И они вместе вошли в приемную.
Холдейн и Лейсер сели за двухместный столик в укромном уголке, словно двое любовников в простом кафетерии. Это был один из тех ресторанов, где пустые бутылки из-под кьянти считают достаточно привлекательными элементами оформления интерьера, даже не пытаясь оживить его чем-то еще. Уже назавтра или через месяц он мог закрыться, и никто бы этого даже не заметил. Но пока он был новым и популярным, а его хозяин надеялся на светлое будущее заведения, клиентам было вполне уютно. Лейсер заказал натуральный бифштекс, свое любимое блюдо, и поглощал его, сидя очень прямо, прочно уперев локти в стол.
Поначалу Холдейн словно забыл о цели встречи. Он стал достаточно косноязычно рассказывать о своем военном опыте, о департаменте и об операциях, о которых давно начисто забыл, но освежил в памяти, порывшись днем в архивных папках. Причем рассказывал он – это казалось уместным – только о тех агентах, которым удалось остаться в живых.
Вспомнил он и о курсах, которые когда-то закончил Лейсер. Интересовало ли его с тех пор радиодело хоть в какой-то степени? Честно говоря, нет. А рукопашный бой? В этом как-то не возникало необходимости.
– Насколько я помню, во время войны вам пару раз случалось попадать в скверные переделки, – осторожно намекнул Холдейн. – По-моему, у вас были неприятности в Голландии, или я путаю?
Собеседник сдержанно кивнул. Это был явно не тот эпизод, что льстил тщеславию и возбуждал приятные воспоминания о старых добрых временах.
– Да, я тогда крупно влип, – согласился он. – А все по молодости.

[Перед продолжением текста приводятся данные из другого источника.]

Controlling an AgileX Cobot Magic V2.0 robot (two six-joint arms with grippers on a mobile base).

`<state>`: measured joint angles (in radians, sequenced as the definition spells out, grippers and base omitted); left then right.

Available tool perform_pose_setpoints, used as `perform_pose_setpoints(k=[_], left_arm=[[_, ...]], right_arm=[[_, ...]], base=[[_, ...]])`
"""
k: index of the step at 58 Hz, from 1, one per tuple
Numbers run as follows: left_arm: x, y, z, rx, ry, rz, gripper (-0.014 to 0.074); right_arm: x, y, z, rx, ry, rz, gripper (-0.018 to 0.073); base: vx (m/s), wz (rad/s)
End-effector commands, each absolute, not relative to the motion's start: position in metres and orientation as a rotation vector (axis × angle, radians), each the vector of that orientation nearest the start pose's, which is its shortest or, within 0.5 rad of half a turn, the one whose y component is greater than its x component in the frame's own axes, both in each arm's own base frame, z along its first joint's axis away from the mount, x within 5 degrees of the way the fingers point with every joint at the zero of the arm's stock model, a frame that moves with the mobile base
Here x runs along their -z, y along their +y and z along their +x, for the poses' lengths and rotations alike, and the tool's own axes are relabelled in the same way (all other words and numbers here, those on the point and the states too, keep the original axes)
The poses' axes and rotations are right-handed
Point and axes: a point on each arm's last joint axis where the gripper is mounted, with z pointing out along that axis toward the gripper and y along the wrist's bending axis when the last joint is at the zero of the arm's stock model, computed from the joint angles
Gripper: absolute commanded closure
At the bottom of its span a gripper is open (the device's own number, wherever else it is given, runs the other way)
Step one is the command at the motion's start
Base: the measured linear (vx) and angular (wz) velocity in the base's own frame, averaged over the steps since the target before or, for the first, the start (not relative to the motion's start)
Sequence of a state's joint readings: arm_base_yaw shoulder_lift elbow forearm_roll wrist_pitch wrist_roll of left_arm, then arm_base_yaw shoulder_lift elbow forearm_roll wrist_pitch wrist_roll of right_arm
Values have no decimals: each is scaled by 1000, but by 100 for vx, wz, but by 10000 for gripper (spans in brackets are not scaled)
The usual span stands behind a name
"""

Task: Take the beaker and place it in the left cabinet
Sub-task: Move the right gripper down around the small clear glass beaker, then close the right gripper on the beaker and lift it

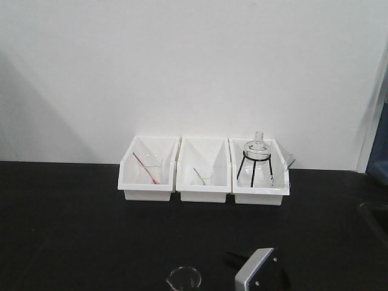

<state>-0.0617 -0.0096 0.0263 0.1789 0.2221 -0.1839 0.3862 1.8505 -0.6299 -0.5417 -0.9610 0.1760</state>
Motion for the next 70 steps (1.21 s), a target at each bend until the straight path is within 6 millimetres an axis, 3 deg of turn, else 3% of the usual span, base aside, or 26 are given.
perform_pose_setpoints(k=[1,38,55,70], left_arm=[[-196,-1,55,40,1617,20,593],[-196,-1,55,40,1617,20,593],[-196,-1,55,40,1617,20,593],[-196,-1,55,40,1617,20,593]], right_arm=[[-163,167,292,-590,1547,-727,-75],[-128,203,343,-687,1604,-714,-57],[-123,226,351,-710,1574,-752,-36],[-113,228,351,-711,1599,-740,17]], base=[[0,0],[0,0],[0,0],[0,0]])
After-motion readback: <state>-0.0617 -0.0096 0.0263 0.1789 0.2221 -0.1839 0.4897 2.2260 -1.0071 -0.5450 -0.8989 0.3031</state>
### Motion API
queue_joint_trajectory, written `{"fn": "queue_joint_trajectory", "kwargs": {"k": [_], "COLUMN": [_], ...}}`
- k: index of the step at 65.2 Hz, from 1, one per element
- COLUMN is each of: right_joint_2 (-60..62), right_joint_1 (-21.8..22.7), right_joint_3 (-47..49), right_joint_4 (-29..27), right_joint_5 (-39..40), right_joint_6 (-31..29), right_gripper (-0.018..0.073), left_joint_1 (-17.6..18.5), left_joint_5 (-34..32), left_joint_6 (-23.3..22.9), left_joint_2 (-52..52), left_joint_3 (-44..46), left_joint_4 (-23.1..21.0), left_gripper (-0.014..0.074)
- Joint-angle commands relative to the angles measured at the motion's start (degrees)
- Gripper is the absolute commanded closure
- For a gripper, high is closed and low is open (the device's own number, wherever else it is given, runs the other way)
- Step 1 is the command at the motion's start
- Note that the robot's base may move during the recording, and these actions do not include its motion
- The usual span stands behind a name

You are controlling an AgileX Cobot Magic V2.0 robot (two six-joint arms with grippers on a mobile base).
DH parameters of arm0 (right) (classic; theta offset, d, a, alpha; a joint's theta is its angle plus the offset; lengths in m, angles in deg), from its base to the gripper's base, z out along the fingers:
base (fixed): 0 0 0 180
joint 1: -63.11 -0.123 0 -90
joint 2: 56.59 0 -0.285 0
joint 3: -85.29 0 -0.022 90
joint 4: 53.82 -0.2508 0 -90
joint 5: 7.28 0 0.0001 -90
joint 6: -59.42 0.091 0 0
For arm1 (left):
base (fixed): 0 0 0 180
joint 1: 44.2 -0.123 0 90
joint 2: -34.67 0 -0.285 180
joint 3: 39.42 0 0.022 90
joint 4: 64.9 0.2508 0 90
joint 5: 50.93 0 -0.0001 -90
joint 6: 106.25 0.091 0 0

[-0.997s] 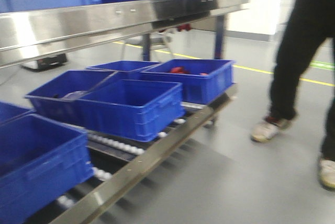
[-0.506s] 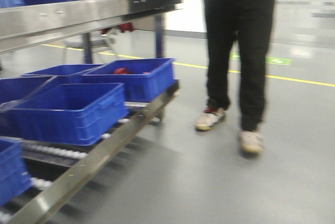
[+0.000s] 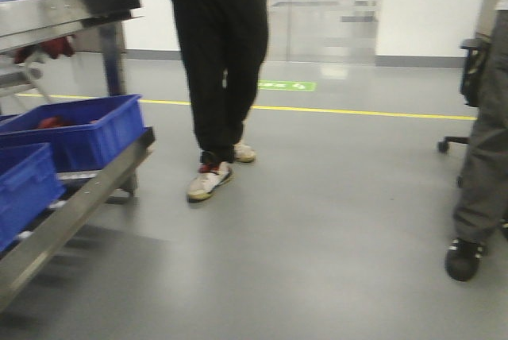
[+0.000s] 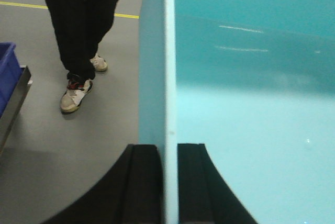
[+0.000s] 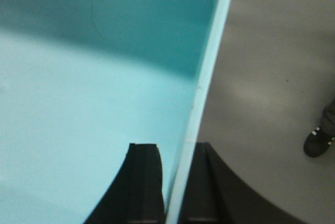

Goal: Fetch blue bin and place on conveyor start
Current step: 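Carry the bin with both grippers while driving to the red-framed conveyor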

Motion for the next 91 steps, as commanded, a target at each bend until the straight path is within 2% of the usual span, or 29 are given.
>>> {"fn": "queue_joint_trajectory", "kwargs": {"k": [1, 91], "right_joint_2": [0.39, 0.39], "right_joint_1": [0.18, 0.18], "right_joint_3": [0.49, 0.49], "right_joint_4": [0.62, 0.62], "right_joint_5": [2.61, 2.61], "right_joint_6": [-1.44, -1.44], "right_gripper": [0.0711, 0.0711], "left_joint_1": [0.23, 0.23], "left_joint_5": [-3.88, -3.88], "left_joint_6": [-0.77, -0.77], "left_joint_2": [-0.75, -0.75], "left_joint_3": [0.72, 0.72], "left_joint_4": [-1.94, -1.94], "left_gripper": [0.0708, 0.0708]}}
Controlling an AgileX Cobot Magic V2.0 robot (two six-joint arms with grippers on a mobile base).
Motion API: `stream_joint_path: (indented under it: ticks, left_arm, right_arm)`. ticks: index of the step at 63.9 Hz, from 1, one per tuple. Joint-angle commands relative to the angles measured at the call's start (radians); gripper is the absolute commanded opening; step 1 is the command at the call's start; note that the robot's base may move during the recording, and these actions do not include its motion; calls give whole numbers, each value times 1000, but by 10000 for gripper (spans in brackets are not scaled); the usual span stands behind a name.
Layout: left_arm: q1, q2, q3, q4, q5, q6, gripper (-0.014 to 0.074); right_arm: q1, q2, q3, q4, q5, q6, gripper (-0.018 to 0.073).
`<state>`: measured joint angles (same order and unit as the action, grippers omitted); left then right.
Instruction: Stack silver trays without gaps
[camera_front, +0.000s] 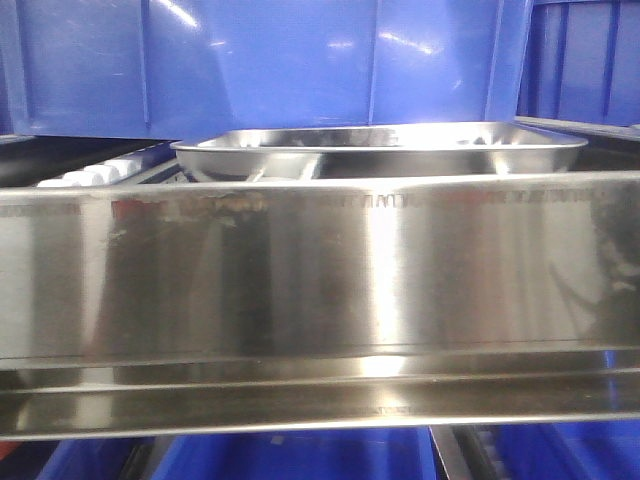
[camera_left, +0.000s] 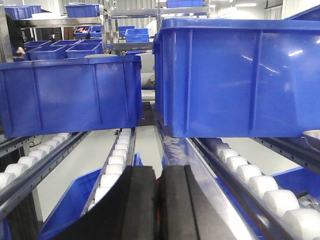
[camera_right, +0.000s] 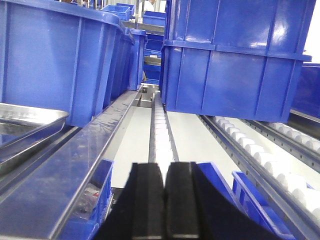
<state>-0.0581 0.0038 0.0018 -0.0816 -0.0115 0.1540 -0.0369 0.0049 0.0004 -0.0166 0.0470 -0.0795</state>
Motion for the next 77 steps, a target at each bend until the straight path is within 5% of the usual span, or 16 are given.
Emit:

– Что же с вами стряслось?
Лейсер посмотрел на Холдейна, часто моргая, словно его только что разбудили, а потом начал рассказ. Это была одна из тех военных историй, которые тысячекратно повторялись в разных вариантах с первого дня начала войны, такая же далекая от этого уютного ресторанчика, как голод и нищета, и звучавшая тем более неправдоподобно, чем честнее рассказывалась. Он словно говорил не о себе самом. Как будто героем был кто-то другой, а он лишь услышал обо всем по радио. Его поймали, он сбежал. Много дней ему нечего было есть, ему пришлось убивать, чтобы выжить, а потом он попал к своим и был переправлен в Англию. Рассказывал он почти спокойно. Вероятно, потому, что сейчас война уже виделась с большой дистанции. Вполне возможно, все его слова были чистой правдой. Но получалось, как у вдовы-католички из Италии, когда она рассказывает о смерти мужа, – вся страсть из сердца уходит в громкие слова. И все же было отчетливо понятно: он вспоминает только потому, что его попросили. Если в его истории мелькали почти невероятные героические поступки, то в отличие от Леклерка он упоминал о них не для того, чтобы произвести впечатление на других, а чтобы защитить себя. Он казался сейчас очень замкнутым человеком, почти отвыкшим говорить вслух, – человеком, так давно живущим в изоляции от общества, что теперь ему трудно было к нему заново привыкать. Он говорил на правильном английском, но у него вдруг прорезался сильный иностранный акцент, причем такое произношение не смог бы воспроизвести самый умелый имитатор. Голос остался вроде бы тем же, но в этом окружении зазвучал до странности чужим.